Year-End Tax Compliance Checklist: Critical Actions Every Assessee Must Take Before 31 March 2026

As Financial Year 2025–26 draws to a close, the month of March 2026 transforms into one of the most consequential periods in the annual compliance calendar. For every assessee — whether an individual, HUF, or business entity — this final stretch presents both a deadline and a window of opportunity. From filing corrective returns to reconciling GST records, the tasks that must be accomplished before 31 March 2026 are numerous, interconnected, and time-sensitive. Missing any one of them could result in penalties, avoidable interest liability, or the permanent loss of beneficial tax positions.

This comprehensive checklist walks through every critical action that assessees must complete before the financial year closes.


1. Last Chance to File Updated Return (ITR-U) for AY 2021–22

Deadline: 31 March 2026 — No extension is expected.

One of the most significant compliance windows closing on 31 March 2026 is the facility to file an Updated Return under Section 139(8A) of the Income Tax Act, 1961 for Assessment Year 2021–22, corresponding to Financial Year 2020–21.
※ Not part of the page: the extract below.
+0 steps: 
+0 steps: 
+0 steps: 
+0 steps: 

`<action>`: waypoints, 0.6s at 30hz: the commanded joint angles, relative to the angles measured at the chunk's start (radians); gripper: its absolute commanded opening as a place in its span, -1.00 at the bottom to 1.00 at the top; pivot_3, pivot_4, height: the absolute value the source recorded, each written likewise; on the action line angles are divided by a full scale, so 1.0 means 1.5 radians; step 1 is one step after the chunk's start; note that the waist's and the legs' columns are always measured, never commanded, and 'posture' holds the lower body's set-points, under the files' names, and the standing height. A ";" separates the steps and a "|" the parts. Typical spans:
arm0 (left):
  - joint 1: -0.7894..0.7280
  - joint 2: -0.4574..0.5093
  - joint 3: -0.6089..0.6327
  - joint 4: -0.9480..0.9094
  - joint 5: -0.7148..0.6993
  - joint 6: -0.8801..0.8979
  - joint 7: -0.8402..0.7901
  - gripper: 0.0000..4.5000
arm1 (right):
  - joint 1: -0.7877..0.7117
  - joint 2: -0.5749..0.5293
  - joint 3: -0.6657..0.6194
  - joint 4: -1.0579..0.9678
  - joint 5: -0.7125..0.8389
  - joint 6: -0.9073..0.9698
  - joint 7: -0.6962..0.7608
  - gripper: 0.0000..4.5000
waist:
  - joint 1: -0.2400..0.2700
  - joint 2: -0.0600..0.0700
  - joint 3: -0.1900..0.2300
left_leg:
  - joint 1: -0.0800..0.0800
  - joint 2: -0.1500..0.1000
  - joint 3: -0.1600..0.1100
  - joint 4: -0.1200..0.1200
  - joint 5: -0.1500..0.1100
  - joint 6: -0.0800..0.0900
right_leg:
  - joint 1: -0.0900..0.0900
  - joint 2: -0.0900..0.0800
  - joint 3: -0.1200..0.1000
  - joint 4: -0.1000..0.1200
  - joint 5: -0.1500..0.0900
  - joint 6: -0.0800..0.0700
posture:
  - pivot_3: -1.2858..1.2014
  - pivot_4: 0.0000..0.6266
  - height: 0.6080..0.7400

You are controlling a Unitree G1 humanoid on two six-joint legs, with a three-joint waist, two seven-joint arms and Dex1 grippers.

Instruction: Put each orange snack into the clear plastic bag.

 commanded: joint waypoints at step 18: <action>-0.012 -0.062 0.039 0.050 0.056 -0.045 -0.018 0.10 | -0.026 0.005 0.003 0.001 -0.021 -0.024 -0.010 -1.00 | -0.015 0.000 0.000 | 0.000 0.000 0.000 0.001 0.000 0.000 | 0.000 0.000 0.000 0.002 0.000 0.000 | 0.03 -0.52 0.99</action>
The Updated Return mechanism was introduced to allow assessees to voluntarily rectify omissions or errors in returns already filed — or to file returns that were never submitted. If Mr. Sharma, for instance, had inadvertently omitted rental income or capital gains in his original return for FY 2020–21, 31 March 2026 represents the absolute final opportunity to set the record straight.

Key points to note:

  • The ITR-U can be filed even if the original return was not filed, provided the assessee has not received a scrutiny notice or reassessment order
  • A mandatory additional tax of 50% of the aggregate tax and interest is payable when filing the Updated Return beyond the normal timelines
  • Once this deadline passes, no further corrections to AY 2021–22 returns will be permissible voluntarily

Assessees who have any lingering doubts about the completeness or accuracy of their FY 2020–21 filings must act immediately before this window shuts permanently.


2. Tax-Saving Investments Under Chapter VI-A Must Be Made Before 31 March 2026

Assessees who have opted for the Old Tax Regime and wish to avail deductions in FY 2025–26 must ensure that all qualifying investments and donations are completed — not merely planned — before 31 March 2026.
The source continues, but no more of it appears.